=== WHAT YOU WILL DO ===
Transcription, pictures excluded: write out the data below exactly.

========================

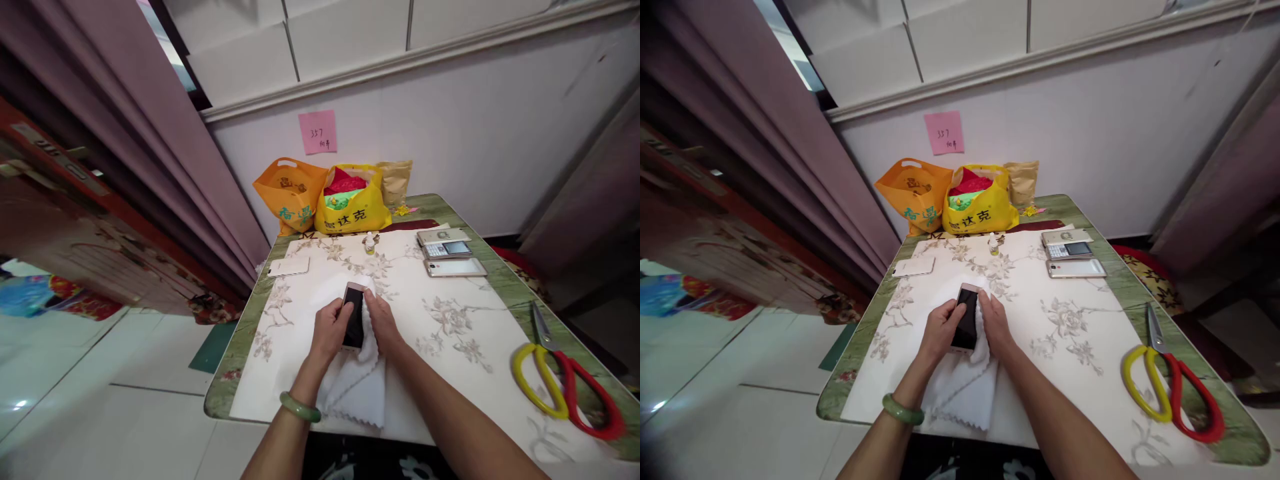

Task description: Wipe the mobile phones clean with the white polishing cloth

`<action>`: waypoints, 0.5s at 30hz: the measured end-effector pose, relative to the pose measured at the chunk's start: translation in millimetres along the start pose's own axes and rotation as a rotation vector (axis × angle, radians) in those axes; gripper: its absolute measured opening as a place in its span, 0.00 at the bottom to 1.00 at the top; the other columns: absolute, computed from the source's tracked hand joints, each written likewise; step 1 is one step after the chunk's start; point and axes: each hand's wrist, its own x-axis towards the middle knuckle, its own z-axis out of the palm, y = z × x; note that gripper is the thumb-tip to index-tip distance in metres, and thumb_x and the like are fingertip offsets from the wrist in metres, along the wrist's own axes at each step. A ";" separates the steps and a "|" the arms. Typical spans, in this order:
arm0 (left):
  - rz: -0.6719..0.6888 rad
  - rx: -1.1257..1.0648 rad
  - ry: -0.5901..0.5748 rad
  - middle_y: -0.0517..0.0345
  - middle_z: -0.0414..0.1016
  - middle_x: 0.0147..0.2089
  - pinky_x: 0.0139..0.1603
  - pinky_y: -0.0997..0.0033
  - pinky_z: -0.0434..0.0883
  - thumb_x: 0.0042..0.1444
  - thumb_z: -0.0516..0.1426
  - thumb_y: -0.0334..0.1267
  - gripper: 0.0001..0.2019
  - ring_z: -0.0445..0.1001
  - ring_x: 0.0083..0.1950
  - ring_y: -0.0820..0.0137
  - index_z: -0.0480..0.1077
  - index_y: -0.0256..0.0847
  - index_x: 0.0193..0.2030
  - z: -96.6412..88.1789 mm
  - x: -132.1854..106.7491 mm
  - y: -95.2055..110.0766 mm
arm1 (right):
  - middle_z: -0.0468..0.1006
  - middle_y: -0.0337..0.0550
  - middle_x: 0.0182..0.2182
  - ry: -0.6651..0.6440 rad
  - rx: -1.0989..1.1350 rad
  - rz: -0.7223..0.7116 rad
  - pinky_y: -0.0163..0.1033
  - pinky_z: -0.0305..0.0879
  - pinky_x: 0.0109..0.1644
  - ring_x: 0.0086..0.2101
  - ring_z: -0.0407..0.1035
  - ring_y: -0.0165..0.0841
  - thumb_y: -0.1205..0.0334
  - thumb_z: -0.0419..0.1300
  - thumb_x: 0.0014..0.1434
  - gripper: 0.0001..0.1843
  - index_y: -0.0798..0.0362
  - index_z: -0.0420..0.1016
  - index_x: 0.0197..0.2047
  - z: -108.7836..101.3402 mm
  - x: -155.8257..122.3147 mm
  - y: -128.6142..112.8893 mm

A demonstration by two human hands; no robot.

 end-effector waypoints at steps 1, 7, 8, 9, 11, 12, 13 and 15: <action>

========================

=== EXERCISE ANSWER ===
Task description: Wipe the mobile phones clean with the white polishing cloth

`<action>`: waypoints, 0.5s at 30hz: the measured end-effector pose, relative to the pose measured at the chunk's start: translation in millimetres along the start pose's own axes and rotation as a rotation vector (axis × angle, radians) in those axes; gripper: its absolute measured opening as a place in its span, 0.00 at the bottom to 1.00 at the top; the other columns: absolute, computed from the source's tracked hand joints, each written likewise; step 1 is one step after the chunk's start; point and axes: each hand's wrist, its own x-axis towards the middle knuckle, its own z-axis out of the palm, y = z × x; note that gripper is the thumb-tip to index-tip distance in metres, and thumb_x and the like are fingertip offsets from the wrist in metres, along the wrist's own axes at each step. A ";" separates the steps and a "|" the arms. Typical spans, in this order:
arm0 (left):
  - rz: -0.6719..0.6888 rad
  - rx: -1.1257..1.0648 rad
  - ry: -0.5901..0.5748 rad
  - middle_y: -0.0517..0.0345
  - middle_z: -0.0414..0.1016
  - middle_x: 0.0147..0.2089
  - pinky_x: 0.0139..0.1603
  - pinky_y: -0.0997..0.0033
  - pinky_z: -0.0434..0.0883
  - thumb_x: 0.0042..0.1444
  - thumb_z: -0.0516..0.1426
  - thumb_y: -0.0334..0.1267
  - gripper: 0.0001..0.2019
  - ring_z: -0.0445..0.1001
  - ring_x: 0.0083..0.1950
  - ring_y: -0.0820..0.0137
  - index_z: -0.0480..0.1077
  - index_y: -0.0256..0.0847
  - index_x: 0.0193..0.2030
  - z: -96.6412..88.1789 mm
  - x: -132.1854..106.7491 mm
  - y: -95.2055..110.0766 mm
arm1 (right):
  - middle_z: -0.0468..0.1006
  - middle_y: -0.0337..0.0550
  - middle_x: 0.0182..0.2182
  - ry: -0.6651..0.6440 rad
  - rx: -1.0989..1.1350 rad
  - rz: -0.7223..0.7116 rad
  - pinky_y: -0.0163..0.1033
  - pinky_z: -0.0305..0.0879
  - pinky_x: 0.0109..0.1644
  - ring_x: 0.0086..0.2101
  - ring_z: -0.0407..0.1035
  - ring_y: -0.0165..0.0841
  - thumb_y: -0.1205..0.0334
  - thumb_z: -0.0419..0.1300
  - thumb_x: 0.0014..0.1434
  - gripper: 0.0001..0.1843
  - index_y: -0.0798..0.0362
  - index_z: -0.0420..0.1016
  - index_x: 0.0197..0.2047
  - z: -108.7836..101.3402 mm
  - x: -155.8257..122.3147 mm
  - y: -128.6142..112.8893 mm

A demonstration by two human hands; no robot.

 end-effector waypoints at steps 1, 7, 8, 9, 11, 12, 13 and 15: <action>

There's nothing more to this exercise.